MSFDnet: A Multi-Scale Feature Dual-Layer Fusion Model for Sound Event Localization and Detection
Round 1
Reviewer 1 Report
Comments and Suggestions for AuthorsThe manuscript makes a valuable attempt to improve SELD task performance through multi-scale feature aggregation and dual-layer feature fusion, but it currently lacks sufficient detail in model implementation, insufficient verification of generalization ability, and incomplete comparative experiments. To enhance the scientific rigor and contribution of the work, a major revision is required.
- The manuscript describes that the MSFA module uses multi-scale convolutional layers and an EMA attention mechanism to capture spatial features, but it fails to specify critical implementation details. For example, what are the sizes (e.g., 3×3, 5×5) and number ratios of the multi-scale convolution kernels in the MSFA module?
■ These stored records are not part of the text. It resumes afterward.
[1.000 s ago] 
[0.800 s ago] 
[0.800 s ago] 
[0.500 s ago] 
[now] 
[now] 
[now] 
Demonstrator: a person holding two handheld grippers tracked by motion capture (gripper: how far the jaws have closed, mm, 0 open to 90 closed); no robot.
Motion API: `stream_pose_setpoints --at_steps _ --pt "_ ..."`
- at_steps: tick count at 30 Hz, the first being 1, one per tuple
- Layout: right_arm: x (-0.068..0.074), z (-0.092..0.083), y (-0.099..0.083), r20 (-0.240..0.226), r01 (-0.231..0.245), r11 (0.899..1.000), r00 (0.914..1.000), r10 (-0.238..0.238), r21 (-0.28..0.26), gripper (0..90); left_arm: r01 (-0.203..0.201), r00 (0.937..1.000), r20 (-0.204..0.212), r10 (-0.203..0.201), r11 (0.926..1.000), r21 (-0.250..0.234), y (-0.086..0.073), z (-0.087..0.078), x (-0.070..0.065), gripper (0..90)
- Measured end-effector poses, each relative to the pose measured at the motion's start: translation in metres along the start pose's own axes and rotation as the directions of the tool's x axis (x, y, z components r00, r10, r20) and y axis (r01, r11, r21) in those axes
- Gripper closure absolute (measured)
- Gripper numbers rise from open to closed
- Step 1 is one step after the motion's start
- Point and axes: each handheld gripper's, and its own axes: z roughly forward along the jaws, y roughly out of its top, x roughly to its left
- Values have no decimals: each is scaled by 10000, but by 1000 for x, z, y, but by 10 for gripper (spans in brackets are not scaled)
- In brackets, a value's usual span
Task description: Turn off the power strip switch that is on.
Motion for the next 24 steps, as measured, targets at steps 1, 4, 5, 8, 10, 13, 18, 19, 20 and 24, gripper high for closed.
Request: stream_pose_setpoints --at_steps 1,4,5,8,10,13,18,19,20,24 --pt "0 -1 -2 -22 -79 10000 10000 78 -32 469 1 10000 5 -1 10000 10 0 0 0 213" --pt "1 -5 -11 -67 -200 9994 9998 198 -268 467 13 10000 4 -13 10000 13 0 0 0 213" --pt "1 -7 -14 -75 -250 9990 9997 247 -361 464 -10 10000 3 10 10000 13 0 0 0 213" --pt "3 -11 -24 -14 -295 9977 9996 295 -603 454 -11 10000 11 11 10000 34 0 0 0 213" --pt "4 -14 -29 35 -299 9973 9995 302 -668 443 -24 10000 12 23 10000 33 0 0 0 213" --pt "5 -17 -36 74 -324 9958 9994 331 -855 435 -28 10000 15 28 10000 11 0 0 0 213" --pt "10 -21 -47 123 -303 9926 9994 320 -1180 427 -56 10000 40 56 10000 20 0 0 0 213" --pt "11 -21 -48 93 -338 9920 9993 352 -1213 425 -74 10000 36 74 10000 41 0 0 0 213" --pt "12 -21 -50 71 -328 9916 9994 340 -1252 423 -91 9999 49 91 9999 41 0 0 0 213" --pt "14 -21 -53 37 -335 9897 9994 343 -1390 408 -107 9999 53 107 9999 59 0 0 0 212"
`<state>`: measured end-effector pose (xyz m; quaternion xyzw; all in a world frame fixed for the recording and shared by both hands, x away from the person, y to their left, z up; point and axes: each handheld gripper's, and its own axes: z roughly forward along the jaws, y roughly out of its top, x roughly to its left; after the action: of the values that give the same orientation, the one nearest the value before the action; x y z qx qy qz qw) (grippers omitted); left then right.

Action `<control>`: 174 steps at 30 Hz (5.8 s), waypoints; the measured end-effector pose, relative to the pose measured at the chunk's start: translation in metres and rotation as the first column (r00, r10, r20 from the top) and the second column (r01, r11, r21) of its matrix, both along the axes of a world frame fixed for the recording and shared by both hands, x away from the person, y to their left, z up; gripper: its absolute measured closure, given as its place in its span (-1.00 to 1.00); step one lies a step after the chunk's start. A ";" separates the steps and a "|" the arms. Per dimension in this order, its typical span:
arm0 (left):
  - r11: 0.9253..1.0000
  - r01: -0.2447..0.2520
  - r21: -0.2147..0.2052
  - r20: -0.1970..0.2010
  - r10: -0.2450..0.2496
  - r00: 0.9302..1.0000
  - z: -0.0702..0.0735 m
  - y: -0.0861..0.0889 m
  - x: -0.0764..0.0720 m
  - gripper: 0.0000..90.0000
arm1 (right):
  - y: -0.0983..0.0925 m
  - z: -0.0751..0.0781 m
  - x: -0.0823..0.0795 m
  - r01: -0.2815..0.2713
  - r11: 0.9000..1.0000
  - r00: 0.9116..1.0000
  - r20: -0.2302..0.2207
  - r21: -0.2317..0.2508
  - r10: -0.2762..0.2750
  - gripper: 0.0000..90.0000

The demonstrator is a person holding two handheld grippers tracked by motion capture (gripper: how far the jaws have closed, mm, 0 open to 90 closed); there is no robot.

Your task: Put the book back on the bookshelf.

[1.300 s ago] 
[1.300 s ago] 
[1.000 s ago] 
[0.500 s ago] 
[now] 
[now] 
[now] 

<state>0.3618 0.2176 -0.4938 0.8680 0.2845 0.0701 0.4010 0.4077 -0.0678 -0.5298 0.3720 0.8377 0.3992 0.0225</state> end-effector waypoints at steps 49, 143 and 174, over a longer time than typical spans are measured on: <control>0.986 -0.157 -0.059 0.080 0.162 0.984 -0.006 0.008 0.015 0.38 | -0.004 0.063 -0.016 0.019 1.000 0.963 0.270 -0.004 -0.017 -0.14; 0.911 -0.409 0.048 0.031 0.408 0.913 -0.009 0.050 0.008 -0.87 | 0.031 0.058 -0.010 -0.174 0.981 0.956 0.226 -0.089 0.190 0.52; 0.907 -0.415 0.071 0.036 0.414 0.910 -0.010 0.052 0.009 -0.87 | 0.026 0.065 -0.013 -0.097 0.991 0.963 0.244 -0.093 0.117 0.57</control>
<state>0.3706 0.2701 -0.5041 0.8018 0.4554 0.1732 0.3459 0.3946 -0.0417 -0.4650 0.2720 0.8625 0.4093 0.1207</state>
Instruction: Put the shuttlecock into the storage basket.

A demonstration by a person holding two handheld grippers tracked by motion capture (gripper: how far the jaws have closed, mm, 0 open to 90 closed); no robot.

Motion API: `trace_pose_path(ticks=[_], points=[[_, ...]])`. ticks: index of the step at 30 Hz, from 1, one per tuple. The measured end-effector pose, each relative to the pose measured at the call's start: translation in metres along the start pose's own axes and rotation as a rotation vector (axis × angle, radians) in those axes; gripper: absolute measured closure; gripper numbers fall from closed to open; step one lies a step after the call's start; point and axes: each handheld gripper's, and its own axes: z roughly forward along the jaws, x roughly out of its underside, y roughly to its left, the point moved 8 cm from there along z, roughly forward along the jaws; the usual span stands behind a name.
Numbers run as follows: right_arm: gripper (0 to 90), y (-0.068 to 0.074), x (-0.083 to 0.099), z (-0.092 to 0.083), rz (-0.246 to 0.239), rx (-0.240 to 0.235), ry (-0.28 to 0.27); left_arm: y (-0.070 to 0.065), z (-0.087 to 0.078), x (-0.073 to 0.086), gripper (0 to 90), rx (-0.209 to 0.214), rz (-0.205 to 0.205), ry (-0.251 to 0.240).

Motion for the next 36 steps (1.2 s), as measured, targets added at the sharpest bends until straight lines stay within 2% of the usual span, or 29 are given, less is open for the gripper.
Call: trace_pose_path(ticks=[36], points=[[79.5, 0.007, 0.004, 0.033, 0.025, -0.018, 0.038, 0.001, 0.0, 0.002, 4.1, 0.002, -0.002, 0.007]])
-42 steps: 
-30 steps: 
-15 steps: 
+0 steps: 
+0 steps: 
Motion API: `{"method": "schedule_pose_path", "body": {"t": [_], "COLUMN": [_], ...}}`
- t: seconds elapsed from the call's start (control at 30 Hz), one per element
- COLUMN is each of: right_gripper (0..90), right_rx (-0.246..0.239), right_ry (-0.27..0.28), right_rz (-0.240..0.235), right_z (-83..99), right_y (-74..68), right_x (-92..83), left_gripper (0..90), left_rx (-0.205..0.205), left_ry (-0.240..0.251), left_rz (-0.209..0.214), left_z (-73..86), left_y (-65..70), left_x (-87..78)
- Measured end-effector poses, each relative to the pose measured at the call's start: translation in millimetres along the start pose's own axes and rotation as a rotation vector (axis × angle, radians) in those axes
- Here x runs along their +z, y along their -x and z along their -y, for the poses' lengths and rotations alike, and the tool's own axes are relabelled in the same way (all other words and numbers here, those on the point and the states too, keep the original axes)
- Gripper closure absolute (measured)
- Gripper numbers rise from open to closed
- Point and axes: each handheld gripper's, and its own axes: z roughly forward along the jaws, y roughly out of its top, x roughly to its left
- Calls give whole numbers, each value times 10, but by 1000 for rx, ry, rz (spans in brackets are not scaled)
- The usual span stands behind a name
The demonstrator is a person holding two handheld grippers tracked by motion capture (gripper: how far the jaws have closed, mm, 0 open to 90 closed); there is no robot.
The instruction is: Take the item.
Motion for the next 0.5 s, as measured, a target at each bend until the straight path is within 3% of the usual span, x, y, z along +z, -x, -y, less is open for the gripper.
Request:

How does the EMA module specifically achieve "cross-spatial learning"—for instance, the interaction mode between different spatial dimensions and the definition of the spatial range when calculating attention weights? Please supplement these parameter settings and implementation logics, and provide a reasonable explanation for their selection (e.g., based on preliminary experimental comparisons or theoretical analysis).
- All experiments in the manuscript are conducted solely on the TAU-NIGENS Spatial Sound Events 2020 dataset from DCASE2020 Task 3. This dataset, while representative, has limitations in scene diversity (e.g., limited room layouts and noise types) and is synthetic rather than real-world. The authors have not tested MSDFnet on other widely used SELD datasets or verified its performance on real-scene audio. Please explain the reason for not conducting cross-dataset and real-scene validation, or supplement relevant experiments to demonstrate the model’s generalization ability.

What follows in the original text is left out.